Vimage Special
RTA: Einen Kartennetzentwurf programmieren
Dieses Spezialkapitel erläutert, wie man einen Kartennetzentwurf in RTA programmiert.
Vimage rechnet Kartennetzentwürfe in einem zweistufigen Verfahren:
• Vimage enthält Projection engines, die eine Koordinatentransformation lediglich abstrakt mit einer allgemeinen Funktion (x’,y’)=ƒ(x, y) ausführen.
• Die konkrete Funktion wird nun mit einem RT-Assemblerprogramm beschrieben. Das RT-Assemblerprogramm ist eine externe Datei. Dieses Programm wird innerhalb der Projection engine auf einem virtuellen Prozessor ausgeführt. Dabei wird die tatsächliche Formel, z. B. x’ = sin(x), y’ = y gerechnet.
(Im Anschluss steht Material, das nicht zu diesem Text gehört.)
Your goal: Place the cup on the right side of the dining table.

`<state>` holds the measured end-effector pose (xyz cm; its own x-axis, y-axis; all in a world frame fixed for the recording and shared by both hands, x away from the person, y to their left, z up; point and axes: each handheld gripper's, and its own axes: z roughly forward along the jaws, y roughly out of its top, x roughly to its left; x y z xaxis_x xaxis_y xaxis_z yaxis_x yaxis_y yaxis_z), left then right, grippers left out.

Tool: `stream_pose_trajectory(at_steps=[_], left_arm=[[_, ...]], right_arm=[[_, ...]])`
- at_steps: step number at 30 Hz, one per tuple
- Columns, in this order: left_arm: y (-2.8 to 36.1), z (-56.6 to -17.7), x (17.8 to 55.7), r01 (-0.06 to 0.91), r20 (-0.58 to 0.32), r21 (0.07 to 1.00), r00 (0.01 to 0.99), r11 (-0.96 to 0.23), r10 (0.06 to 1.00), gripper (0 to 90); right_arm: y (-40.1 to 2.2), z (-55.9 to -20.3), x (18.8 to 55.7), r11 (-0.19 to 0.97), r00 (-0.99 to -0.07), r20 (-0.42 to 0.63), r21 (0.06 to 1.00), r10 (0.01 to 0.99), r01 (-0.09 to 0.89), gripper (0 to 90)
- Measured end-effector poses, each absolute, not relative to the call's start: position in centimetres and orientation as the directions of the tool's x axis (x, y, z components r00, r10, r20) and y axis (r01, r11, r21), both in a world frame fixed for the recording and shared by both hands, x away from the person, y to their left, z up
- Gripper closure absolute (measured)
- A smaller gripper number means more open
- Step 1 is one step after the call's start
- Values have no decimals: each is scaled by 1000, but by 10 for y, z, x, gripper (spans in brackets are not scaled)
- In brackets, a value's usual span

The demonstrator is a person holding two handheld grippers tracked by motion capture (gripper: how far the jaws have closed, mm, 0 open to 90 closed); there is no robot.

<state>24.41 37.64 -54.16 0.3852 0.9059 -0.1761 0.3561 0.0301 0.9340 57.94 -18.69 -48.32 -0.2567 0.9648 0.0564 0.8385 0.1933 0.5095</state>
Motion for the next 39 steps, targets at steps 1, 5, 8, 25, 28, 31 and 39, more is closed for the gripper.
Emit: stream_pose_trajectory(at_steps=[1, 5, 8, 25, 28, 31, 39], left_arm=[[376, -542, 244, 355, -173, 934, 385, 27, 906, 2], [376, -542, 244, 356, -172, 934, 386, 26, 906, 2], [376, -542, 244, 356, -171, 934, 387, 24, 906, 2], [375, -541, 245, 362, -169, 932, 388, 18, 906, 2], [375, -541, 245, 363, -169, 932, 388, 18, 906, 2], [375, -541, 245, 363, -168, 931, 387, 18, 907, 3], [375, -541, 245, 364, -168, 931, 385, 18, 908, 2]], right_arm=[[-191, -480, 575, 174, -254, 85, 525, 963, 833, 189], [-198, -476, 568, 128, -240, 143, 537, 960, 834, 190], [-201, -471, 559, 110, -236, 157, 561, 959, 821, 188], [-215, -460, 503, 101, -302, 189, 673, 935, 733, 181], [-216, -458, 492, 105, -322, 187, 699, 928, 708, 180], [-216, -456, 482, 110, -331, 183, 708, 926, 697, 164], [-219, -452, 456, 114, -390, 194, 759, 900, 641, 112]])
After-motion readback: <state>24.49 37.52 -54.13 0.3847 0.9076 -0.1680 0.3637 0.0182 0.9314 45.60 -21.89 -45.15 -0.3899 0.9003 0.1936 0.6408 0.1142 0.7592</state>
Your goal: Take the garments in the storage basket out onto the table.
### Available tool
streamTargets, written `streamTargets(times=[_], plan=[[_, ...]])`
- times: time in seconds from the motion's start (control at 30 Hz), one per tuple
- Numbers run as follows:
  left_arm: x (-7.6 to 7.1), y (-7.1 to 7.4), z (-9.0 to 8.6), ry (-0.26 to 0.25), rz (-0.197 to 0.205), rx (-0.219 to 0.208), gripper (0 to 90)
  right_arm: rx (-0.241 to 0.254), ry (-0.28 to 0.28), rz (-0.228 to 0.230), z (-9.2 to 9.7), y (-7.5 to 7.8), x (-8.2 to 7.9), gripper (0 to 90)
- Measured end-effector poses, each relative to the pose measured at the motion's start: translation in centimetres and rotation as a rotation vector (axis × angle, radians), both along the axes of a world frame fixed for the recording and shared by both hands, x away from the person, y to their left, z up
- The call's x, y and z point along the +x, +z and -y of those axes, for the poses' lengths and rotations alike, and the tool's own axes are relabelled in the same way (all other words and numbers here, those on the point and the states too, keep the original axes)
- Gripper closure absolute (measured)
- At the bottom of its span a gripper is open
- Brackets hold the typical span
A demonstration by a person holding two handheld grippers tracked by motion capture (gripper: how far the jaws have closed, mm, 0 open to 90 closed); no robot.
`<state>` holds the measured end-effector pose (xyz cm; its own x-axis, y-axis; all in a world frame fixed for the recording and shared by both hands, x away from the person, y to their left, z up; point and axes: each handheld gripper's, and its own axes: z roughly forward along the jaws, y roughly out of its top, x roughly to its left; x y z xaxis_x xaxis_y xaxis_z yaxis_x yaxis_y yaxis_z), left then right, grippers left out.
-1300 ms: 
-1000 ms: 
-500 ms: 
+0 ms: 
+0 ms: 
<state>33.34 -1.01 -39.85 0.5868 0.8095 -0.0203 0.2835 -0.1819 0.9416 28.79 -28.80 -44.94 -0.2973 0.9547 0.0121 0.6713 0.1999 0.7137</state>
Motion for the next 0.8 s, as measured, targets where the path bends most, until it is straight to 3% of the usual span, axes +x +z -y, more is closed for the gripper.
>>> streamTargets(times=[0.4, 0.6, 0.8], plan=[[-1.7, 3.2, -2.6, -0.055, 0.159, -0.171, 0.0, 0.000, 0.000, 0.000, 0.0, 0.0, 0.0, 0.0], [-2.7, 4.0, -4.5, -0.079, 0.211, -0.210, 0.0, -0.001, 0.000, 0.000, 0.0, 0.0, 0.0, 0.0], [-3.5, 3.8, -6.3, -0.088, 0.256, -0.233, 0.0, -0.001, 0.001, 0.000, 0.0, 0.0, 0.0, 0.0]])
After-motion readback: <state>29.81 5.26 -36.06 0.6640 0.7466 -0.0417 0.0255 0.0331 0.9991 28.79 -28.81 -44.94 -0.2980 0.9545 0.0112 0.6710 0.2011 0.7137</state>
Für die meisten Kartenprojektionen gibt es bereits derartige RTA-Programme. Wenn aber ein nur wenig bekanntes oder neu entwickeltes Kartennetz gerechnet werden soll, so kann man sich selbst ein RTA-Programm schreiben.
Zuerst ein Beispiel
Hier zunächst ein komplettes RT-Assemblerprogramm:
;
; FLÄCHENTREUER ZYLINDERENTWURF
; =============================
;
; Deklarationen
; -------------
;
; Deklaration des Programmnamen (empfohlen, aber nicht unbedingt erforderlich)
;
_name Flächentreuer~Zylinderentwurf
;
; Variabendeklarationen (empfohlen, aber nicht unbedingt erforderlich)
;
_var initial ; Wenn nicht 0, ist das Programm initialisiert
_var phi ; Geographische Breite
_var lambda ; Geographische Länge
_var scale ; Kartenmaßstabszahl (also z. B. 10000000)
;
; x, y, x', y', Cx', Cy', Rx’, Ry’, °(, (° u. a. sind vordefinierte Variablen
;
; Initialbereich (wird nur einmal durchlaufen)
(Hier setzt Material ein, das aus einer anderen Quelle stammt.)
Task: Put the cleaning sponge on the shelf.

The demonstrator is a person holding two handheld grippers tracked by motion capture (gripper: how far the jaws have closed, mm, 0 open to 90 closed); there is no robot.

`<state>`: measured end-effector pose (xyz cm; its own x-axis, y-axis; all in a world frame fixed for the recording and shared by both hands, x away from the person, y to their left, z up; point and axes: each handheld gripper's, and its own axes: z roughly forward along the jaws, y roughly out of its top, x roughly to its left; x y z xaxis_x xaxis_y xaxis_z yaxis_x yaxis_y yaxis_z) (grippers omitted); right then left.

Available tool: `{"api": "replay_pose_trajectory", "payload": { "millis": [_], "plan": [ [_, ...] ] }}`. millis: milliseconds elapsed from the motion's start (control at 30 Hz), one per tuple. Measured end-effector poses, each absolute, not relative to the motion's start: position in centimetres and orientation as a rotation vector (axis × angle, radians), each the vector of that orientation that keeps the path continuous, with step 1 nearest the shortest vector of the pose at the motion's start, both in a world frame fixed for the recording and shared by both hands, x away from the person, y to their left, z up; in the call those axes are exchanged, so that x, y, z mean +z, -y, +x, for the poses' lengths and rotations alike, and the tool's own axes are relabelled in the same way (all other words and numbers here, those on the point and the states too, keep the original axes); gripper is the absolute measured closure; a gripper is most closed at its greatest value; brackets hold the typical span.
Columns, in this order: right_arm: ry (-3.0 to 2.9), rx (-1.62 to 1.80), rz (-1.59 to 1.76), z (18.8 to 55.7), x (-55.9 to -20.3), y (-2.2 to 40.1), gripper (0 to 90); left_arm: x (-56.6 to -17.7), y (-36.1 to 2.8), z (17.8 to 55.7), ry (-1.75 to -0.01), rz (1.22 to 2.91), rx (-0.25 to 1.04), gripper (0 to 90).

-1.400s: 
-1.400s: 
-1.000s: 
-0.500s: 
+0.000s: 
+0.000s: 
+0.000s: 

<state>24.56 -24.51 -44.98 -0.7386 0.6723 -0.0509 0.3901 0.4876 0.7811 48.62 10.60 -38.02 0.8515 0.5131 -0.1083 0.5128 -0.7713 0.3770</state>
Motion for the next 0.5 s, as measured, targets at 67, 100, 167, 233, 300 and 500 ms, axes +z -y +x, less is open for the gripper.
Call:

; --------------------------------------------
;
tstne initial go$ ; Wenn initial nicht 0, dann Sprung nach go$
input scale Maßstabszahl ; Maßstabszahl scale mit Dialogtext "Maßstabszahl"
; abfragen
clip scale 1 1E12 ; Maßstabszahl auf 1 ... 10^12 begrenzen
; (Die Maßstabszahl darf nicht Null sein.)
mov initial 1 ; Variable initial auf 1 setzen
go$: ; Definition der Marke go$
;
; Laufbereich (wird für jedes Pixel einmal durchlaufen)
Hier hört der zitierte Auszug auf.